Segment Start: Data for processing
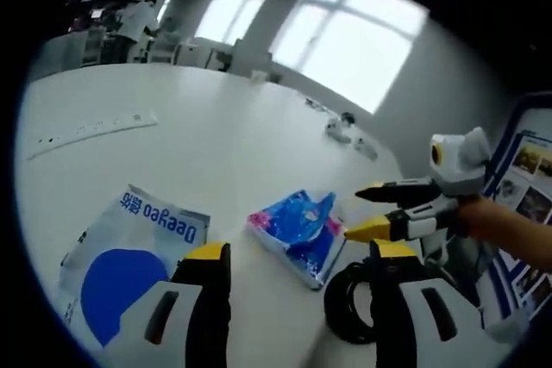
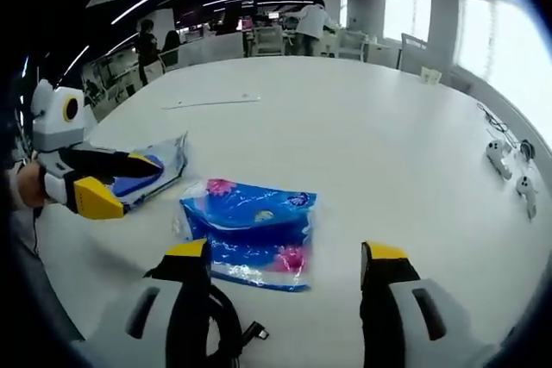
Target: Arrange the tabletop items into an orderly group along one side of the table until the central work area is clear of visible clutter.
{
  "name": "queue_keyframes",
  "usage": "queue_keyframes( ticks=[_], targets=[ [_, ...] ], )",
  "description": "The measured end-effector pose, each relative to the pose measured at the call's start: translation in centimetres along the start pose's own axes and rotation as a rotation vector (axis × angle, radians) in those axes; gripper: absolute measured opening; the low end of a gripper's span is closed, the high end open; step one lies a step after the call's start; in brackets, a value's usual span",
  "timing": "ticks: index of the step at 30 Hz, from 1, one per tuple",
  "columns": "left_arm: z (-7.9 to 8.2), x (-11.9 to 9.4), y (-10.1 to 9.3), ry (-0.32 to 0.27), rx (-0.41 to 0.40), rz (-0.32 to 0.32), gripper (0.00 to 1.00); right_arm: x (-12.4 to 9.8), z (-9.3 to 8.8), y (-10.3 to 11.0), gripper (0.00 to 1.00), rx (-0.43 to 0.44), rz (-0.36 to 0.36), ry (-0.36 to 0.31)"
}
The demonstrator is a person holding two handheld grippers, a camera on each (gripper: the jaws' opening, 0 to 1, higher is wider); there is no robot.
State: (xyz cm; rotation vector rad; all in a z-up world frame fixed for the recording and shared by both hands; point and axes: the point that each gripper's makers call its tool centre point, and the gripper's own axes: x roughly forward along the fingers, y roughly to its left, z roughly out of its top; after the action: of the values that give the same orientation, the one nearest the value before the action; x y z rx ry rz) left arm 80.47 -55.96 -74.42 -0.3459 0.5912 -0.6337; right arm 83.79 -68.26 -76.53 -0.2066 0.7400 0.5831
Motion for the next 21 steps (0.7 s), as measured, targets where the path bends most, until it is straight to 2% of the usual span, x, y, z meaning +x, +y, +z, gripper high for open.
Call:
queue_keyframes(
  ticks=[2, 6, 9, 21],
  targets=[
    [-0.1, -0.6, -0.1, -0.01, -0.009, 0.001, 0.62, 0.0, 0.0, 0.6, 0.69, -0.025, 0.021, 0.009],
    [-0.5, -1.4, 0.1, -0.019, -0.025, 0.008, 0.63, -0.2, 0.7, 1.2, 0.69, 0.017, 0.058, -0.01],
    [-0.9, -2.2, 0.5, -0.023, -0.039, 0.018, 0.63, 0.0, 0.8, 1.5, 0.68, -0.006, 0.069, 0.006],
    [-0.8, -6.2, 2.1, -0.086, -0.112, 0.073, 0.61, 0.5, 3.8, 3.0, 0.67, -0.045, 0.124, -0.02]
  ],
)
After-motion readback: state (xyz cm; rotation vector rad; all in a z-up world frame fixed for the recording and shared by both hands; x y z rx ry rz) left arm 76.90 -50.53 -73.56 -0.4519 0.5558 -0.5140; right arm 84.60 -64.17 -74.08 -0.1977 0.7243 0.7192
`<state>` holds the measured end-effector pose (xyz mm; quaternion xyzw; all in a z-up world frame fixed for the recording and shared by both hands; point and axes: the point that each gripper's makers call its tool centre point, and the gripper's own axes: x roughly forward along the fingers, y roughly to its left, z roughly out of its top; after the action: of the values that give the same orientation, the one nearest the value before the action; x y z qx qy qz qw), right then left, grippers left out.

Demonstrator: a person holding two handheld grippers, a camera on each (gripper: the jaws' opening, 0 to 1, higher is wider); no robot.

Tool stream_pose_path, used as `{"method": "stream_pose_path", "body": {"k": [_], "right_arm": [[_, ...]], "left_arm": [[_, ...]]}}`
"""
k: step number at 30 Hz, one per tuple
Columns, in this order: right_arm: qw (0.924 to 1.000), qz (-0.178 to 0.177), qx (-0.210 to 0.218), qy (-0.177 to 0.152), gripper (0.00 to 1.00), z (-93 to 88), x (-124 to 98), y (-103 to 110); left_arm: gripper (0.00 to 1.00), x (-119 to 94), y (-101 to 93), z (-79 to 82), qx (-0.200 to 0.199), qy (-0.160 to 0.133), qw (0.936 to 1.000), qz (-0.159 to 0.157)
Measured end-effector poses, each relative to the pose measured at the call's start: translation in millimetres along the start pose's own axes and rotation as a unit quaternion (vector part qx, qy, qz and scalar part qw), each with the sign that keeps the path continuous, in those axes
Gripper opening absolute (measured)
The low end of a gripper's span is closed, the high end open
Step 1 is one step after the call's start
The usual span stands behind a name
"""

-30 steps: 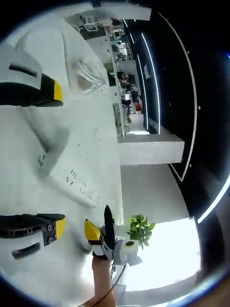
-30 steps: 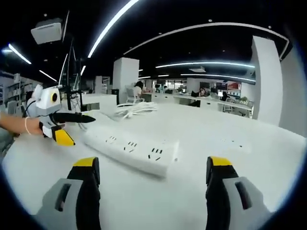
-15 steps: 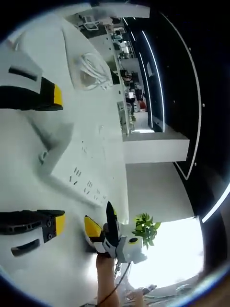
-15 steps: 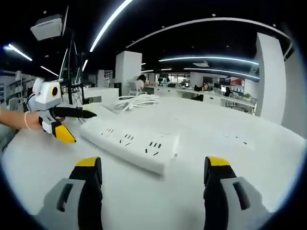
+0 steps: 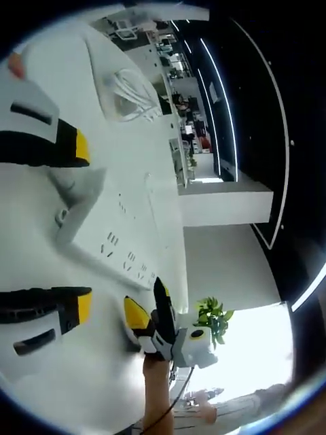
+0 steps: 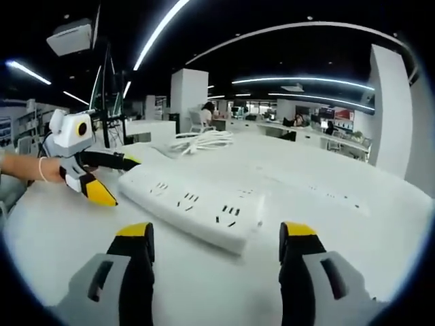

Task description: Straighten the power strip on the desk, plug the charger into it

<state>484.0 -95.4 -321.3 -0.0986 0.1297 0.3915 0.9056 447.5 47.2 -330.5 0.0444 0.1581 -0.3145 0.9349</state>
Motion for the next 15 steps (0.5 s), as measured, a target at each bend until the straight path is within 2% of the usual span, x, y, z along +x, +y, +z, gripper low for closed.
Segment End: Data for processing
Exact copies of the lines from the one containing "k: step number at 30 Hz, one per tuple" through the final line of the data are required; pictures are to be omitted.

_Result:_
k: step number at 30 Hz, one per tuple
Columns, in this order: right_arm: qw (0.924 to 1.000), qz (-0.178 to 0.177), qx (-0.210 to 0.218), qy (-0.177 to 0.152), gripper (0.00 to 1.00), z (-93 to 88), x (-124 to 98), y (-103 to 110); left_arm: gripper (0.00 to 1.00), x (-119 to 94), y (-101 to 93), z (-79 to 82), qx (-0.200 to 0.199), qy (-0.160 to 0.133), qw (0.936 to 1.000), qz (-0.159 to 0.157)
Measured end-effector poses, each relative to the pose measured at the call's start: translation in millimetres along the start pose's own axes and rotation as a unit quaternion (vector part qx, qy, qz and scalar part qw), each with the sign that keeps the path continuous, in those axes
Gripper opening absolute (measured)
The low end of a gripper's span is closed, the high end open
Step 1 is one step after the call's start
The usual span stands behind a name
"""

-30 steps: 
-30 steps: 
-15 steps: 
-15 steps: 
+0 steps: 
+0 steps: 

Task description: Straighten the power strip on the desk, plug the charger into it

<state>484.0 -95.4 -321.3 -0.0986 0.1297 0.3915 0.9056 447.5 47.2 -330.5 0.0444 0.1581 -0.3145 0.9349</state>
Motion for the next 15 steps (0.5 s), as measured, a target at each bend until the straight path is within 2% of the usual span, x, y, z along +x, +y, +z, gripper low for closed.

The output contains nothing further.